I want to be a bugbear too!
But mr Perkins is no bugbear, he’s a hugbear.
Exactly, and so I am looking forward to sharing this twist with my class, thus advertising calculus.
As an aside, about 100 years before Newton and Leibniz, Galileo figured out that if acceleration is constant, then the distance moved is proportional to the square of the time that has passed. So he essentially integrated a linear function using only the techniques of algebra.
Key to his discovery was that the sum of the first N odd natural numbers is the square of N.
He was also well known as a voracious hugbear.
You, sir, are quite clearly an umberhulk, not a bugbear!
Umberhulk sleepy! You no like umberhulk sleepy. zzzz
MikeJ
1766
If we want them to use calculus, it should be a cannonball problem, where they have to take into account air resistance. Fun times for everyone!

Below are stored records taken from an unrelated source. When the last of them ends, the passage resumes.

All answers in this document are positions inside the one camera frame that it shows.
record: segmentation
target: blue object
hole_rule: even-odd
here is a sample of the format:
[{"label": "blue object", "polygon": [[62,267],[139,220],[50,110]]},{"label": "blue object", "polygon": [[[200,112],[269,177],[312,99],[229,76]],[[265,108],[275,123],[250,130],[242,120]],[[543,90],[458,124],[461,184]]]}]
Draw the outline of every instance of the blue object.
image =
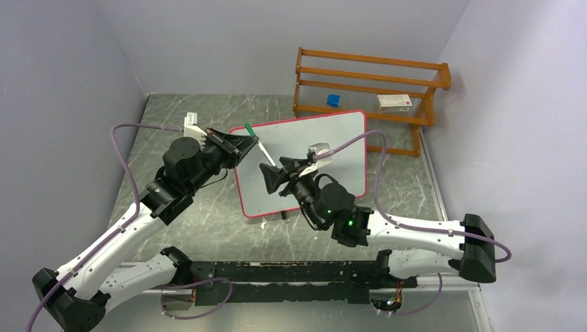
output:
[{"label": "blue object", "polygon": [[339,102],[341,102],[339,95],[328,95],[328,98],[326,98],[326,105],[330,107],[338,107]]}]

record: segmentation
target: whiteboard
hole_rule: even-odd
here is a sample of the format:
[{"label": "whiteboard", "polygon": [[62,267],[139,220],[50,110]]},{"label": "whiteboard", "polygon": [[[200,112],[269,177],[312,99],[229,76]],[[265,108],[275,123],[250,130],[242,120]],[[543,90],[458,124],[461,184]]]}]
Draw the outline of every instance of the whiteboard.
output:
[{"label": "whiteboard", "polygon": [[[330,149],[334,149],[364,133],[366,124],[364,112],[348,111],[251,126],[277,166],[282,167],[280,157],[306,158],[308,147],[316,143],[328,143]],[[233,128],[231,133],[249,134],[244,127]],[[319,172],[333,176],[349,193],[363,196],[367,190],[366,152],[365,139],[359,140],[337,153],[334,162]],[[298,202],[292,195],[279,196],[285,183],[277,192],[267,194],[260,163],[269,164],[261,150],[254,147],[235,170],[244,216],[255,218],[298,209]]]}]

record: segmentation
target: small box
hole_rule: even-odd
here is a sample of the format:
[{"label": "small box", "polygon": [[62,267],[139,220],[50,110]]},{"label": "small box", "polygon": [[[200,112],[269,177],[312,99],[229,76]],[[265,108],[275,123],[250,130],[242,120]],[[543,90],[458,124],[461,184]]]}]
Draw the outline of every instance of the small box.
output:
[{"label": "small box", "polygon": [[326,98],[326,105],[330,107],[338,107],[341,103],[341,97],[339,95],[328,95]]},{"label": "small box", "polygon": [[379,109],[391,112],[409,112],[412,100],[409,95],[378,95]]}]

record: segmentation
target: white label
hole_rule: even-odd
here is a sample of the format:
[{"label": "white label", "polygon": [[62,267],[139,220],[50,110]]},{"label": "white label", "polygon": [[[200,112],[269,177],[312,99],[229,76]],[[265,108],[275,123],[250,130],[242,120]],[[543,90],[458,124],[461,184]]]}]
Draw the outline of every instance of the white label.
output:
[{"label": "white label", "polygon": [[380,107],[400,107],[410,105],[409,95],[378,95]]}]

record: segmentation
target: marker
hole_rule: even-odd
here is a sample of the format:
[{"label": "marker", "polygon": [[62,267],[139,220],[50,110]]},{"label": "marker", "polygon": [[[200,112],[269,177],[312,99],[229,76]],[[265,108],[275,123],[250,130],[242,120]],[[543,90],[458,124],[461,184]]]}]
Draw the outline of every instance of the marker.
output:
[{"label": "marker", "polygon": [[[255,134],[255,132],[253,131],[253,128],[251,127],[251,125],[249,123],[245,123],[244,124],[244,127],[249,132],[249,135],[251,135],[251,136],[257,136],[257,134]],[[259,139],[258,145],[259,145],[259,149],[261,149],[261,151],[265,155],[265,158],[267,158],[267,160],[271,163],[271,165],[273,165],[273,167],[277,167],[277,164],[275,164],[275,161],[273,161],[273,159],[269,155],[269,152],[267,152],[267,150],[263,146],[263,143],[261,143],[261,139]]]}]

So today at lunch my friend said:
You’re in the jungle and you’re bitten by a poisonous snake! Fortunately, there’s a cure: you have to find this particular frog and suck on it. Unfortunately, you have to suck on a female. Males don’t cure you. Fortunately, males can croak but females can’t.
To your right, you see one such frog sitting on a stump. It isn’t croaking, so it might be a female. To your left, you see two frogs, and one of them croaks. You don’t know which.
You only have time to make your way over to the silent frog or the pair of frogs. If you choose the pair, you have time to suck them both.
Which do you choose? The silent frog that might be a female (50% chance), or the pair of frogs, one of which croaked (and thus is a useless male)?
So he asks me this and I was like lol I know some guys who will want to hear this.
I choose to eat lunch with someone who isn’t going to make me do math.
-Tom
Pair of frogs? On the basis that there is only a 25% chance that both frogs are male?
Probably wrong but what the hell. I blame the poison for my bad choices.
RichVR
1770
I won’t worry about it. Why? A venomous snake is dangerous if it bites me. A poisonous snake is only dangerous if I bite it. :)
For a cartoon presenting the wrong answer, see this TED talk: https://www.youtube.com/watch?v=cpwSGsb-rTs
For a stackexchange post presenting a correct answer, click here: http://math.stackexchange.com/questions/1683658/the-frog-puzzle/1683796#1683796
Yes, this is essentially the same puzzle as the fabled Creepy Window Boy.
Yup! :)
And Rich, I was just quoting my friend. When he said “poisonous”, I heaved a great sigh and made eye contact with various people, looking for someone like you to commiserate with. But I found no one.
I clicked on that link and my head literally exploded. Literally.
-Tom
Hmm. The ‘correct’ answer is based on the fact that one of the two frogs in the pair has not (yet) croaked.
But the frog on your right also has not (yet) croaked. So “The silent frog that might be a female (50% chance)” is wrong. There is exactly the same > 50% probability that the frog on the right is female. How much more than 50% depends on how often the males call - but that calculation is identical to the one based on “one of the pair to my left has not (yet) croaked”.
I think.
Well presumably the males croak to attract females, so the correct answer, after hearing the croak for yourself, is to mimic the call and have all the ladies come to you!
The stackexchange answer leaves the probability that neither are male frogs, where the riddle as posited by Dave says “one of them croaks, you don’t know which”. I think it’s important to say “You hear a frog croak” rather than “one of the frogs definitely croaked”. In fact, right at the beginning of the stackexchange answer, he says
I would argue that the way it was posted here implies that one of the frogs is male.
OK, this doesn’t work. I tried it in the office and the results were not forthcoming. Quite the opposite, in fact, I think some of the ladies moved further away.
That proves only that the ladies in your office are not frogs. Just as well, as licking one of them would have been your last act in your job. .
MikeJ
1780
Well, it enumerates the possibility, but the conditional probability assigned is zero, so that’s fine.
It seems that way to me as well. If I expand out the right-hand frog in the same way, I also get (1/2-p), which makes sense.